ROD TIFFEN: When lawyers and journalists talk about increased media access to the courts, the emphasis is overwhelmingly on the external interface--how they can communicate better outwards.

What tends to be neglected somewhat are the internal workings of the courts and how these may contribute to the problem. A related point I would like to make here is that when people talk of law reform, overwhelmingly they are talking about a matter of reforming the content of the law. It seems to me that a lot of the procedures are not to do with the content of the law but its procedures. Here I think the most crucial thing of all is simply the matter of delay. Let me give you a couple of examples.

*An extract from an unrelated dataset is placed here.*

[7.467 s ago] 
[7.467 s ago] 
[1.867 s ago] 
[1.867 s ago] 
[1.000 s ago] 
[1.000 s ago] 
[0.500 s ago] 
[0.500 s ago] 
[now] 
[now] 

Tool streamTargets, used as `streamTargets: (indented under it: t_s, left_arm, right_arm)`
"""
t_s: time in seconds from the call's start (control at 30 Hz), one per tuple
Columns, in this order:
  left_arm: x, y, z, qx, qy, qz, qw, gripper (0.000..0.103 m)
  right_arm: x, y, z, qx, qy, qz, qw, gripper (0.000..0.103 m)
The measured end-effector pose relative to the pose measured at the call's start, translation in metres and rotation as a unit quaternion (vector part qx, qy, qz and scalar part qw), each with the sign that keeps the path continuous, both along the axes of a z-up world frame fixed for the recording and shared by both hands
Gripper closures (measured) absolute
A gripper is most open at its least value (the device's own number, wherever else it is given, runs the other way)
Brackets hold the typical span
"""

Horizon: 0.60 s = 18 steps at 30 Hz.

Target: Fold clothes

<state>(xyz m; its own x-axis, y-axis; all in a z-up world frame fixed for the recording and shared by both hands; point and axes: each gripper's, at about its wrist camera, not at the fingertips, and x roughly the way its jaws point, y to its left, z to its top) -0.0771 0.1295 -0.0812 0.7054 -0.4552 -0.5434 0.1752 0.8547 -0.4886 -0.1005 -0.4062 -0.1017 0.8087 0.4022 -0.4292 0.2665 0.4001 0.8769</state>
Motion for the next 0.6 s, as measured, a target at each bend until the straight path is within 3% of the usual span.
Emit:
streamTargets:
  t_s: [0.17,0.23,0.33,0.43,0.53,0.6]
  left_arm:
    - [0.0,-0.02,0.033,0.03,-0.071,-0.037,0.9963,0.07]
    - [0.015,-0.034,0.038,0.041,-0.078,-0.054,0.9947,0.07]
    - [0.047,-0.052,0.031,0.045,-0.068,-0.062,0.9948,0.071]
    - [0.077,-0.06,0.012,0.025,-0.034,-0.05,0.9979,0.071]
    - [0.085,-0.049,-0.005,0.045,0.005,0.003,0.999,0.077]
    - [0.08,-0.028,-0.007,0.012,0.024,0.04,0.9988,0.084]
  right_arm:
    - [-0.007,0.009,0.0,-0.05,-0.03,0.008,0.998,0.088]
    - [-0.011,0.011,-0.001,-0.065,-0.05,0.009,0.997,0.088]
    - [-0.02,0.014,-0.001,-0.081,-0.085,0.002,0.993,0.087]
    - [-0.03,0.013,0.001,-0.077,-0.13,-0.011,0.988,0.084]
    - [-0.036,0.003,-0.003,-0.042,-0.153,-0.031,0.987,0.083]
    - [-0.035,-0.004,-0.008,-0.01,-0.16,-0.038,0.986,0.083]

In April 1997, I strongly believed in Senator Colston's right to a presumption of innocence. I thought it would have been a very dangerous precedent to expel him from the Senate without having gone through a criminal trial. Eighteen months later I find it just ridiculous that that trial has not happened, that we are still talking about a presumption of innocence and that a senator elected in 1993 for Labor may be crucial to fulfilling the Government's mandate.

I also would like to make the point, for example, about one of the best pieces of reporting in Australian current affairs history, namely the "Four Corners" programme, "The Moonlight State". It went to air in May 1987. Subsequent legal action by one of the Bellino brothers, the gangsters exposed or some of the gangsters exposed in that programme, finally finished in June this year, eleven years and one month after the program went to air. Five Queensland Premiers came and went during the time that that court case dragged on, and a sixth one departed about three weeks later. The ABC won every step of those legal proceedings except for one rather bizarre High Court judgment, where several justices seemed to me that they were better editors than the people at the ABC.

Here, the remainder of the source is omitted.